What to produce: For each line below with the word "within", write out a copy.

....

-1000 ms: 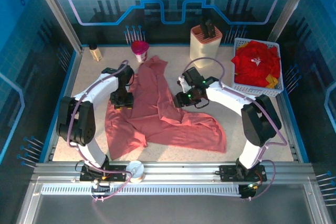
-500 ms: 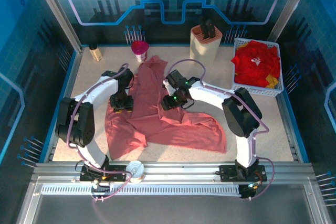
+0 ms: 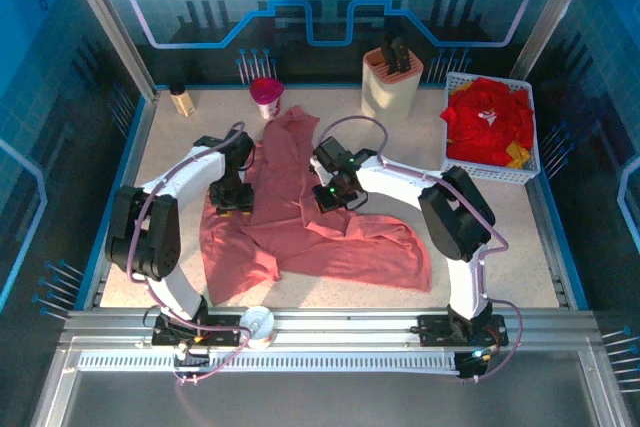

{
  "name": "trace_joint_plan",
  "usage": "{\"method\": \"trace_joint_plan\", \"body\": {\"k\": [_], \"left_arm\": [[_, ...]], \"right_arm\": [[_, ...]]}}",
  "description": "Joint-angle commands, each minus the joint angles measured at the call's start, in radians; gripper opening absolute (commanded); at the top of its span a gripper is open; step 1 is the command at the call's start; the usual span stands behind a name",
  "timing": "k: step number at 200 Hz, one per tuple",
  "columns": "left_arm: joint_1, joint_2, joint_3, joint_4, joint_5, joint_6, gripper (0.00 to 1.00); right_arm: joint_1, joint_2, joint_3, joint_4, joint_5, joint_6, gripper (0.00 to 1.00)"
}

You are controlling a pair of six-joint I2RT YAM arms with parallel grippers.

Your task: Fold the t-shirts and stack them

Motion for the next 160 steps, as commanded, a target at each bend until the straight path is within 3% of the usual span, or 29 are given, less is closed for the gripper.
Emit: {"method": "trace_joint_plan", "body": {"k": [1,81,121,160], "left_arm": [[0.006,-0.001,0.005,0.004,0.023,-0.011,0.39],[-0.053,0.132,-0.014,-0.001,-0.109,-0.049,0.39],[-0.053,0.169,-0.010,0.000,-0.098,-0.047,0.41],[-0.053,0.183,-0.020,0.013,-0.070,-0.047,0.41]], "right_arm": [[-0.011,-0.098,0.034,-0.066,0.094,-0.004,0.00],[-0.285,-0.301,0.005,-0.050,0.241,0.054,0.00],[-0.472,-0.302,0.019,-0.002,0.271,0.104,0.00],[-0.605,-0.185,0.130,0.024,0.273,0.139,0.00]]}}
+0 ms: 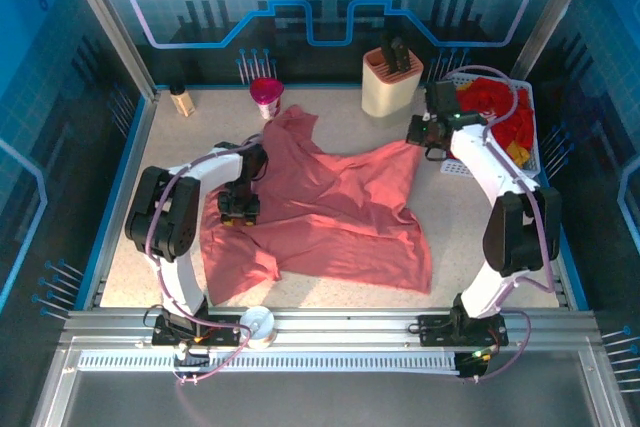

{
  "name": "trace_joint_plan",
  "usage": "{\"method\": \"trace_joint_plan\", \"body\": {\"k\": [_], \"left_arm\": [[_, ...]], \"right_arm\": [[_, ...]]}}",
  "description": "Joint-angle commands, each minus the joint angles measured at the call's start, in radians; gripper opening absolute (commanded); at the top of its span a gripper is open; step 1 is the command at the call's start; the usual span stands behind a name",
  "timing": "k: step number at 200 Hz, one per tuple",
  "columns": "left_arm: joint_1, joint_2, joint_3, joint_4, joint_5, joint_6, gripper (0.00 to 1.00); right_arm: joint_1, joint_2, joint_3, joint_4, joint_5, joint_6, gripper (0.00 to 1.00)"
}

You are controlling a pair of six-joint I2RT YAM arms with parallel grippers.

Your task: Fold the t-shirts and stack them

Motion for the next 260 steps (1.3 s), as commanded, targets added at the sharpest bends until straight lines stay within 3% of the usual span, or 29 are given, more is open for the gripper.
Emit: {"method": "trace_joint_plan", "body": {"k": [1,65,73,95,108,144,187,212,260], "left_arm": [[-0.002,0.018,-0.013,-0.003,0.012,-0.021,0.41],[0.008,0.032,0.015,-0.025,-0.006,-0.018,0.42],[0.017,0.029,0.023,-0.030,-0.012,-0.015,0.44],[0.042,0.014,0.055,-0.052,-0.015,-0.005,0.47],[0.049,0.000,0.076,-0.068,-0.017,0.003,0.48],[0.086,-0.055,0.115,-0.102,-0.020,0.023,0.51],[0.135,-0.053,0.178,-0.114,-0.001,0.043,0.52],[0.134,-0.028,0.189,-0.080,0.082,0.030,0.50],[0.124,0.056,0.186,-0.017,0.117,0.006,0.50]], "right_arm": [[-0.051,0.080,0.102,0.032,0.033,0.037,0.00],[-0.110,0.321,0.330,-0.070,0.062,0.018,0.03],[-0.111,0.326,0.330,-0.067,0.055,0.012,0.11],[-0.111,0.296,0.290,-0.043,0.013,-0.004,0.49],[-0.111,0.256,0.255,-0.029,-0.013,-0.010,0.64],[-0.072,0.102,0.124,-0.023,-0.090,-0.059,0.83],[0.084,-0.154,-0.191,-0.043,-0.152,-0.025,0.87],[0.179,-0.273,-0.398,-0.028,-0.179,0.041,0.88],[0.239,-0.361,-0.714,0.058,-0.252,0.153,0.89]]}}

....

Response:
Motion for the next 160 steps, as commanded, a target at each bend until the straight path is within 3% of the usual span, or 29 are given, less is closed for the gripper.
Motion for the next 260 steps (1.3 s), as commanded, targets added at the sharpest bends until straight lines stay within 3% of the usual span, or 29 are given, more is open for the gripper.

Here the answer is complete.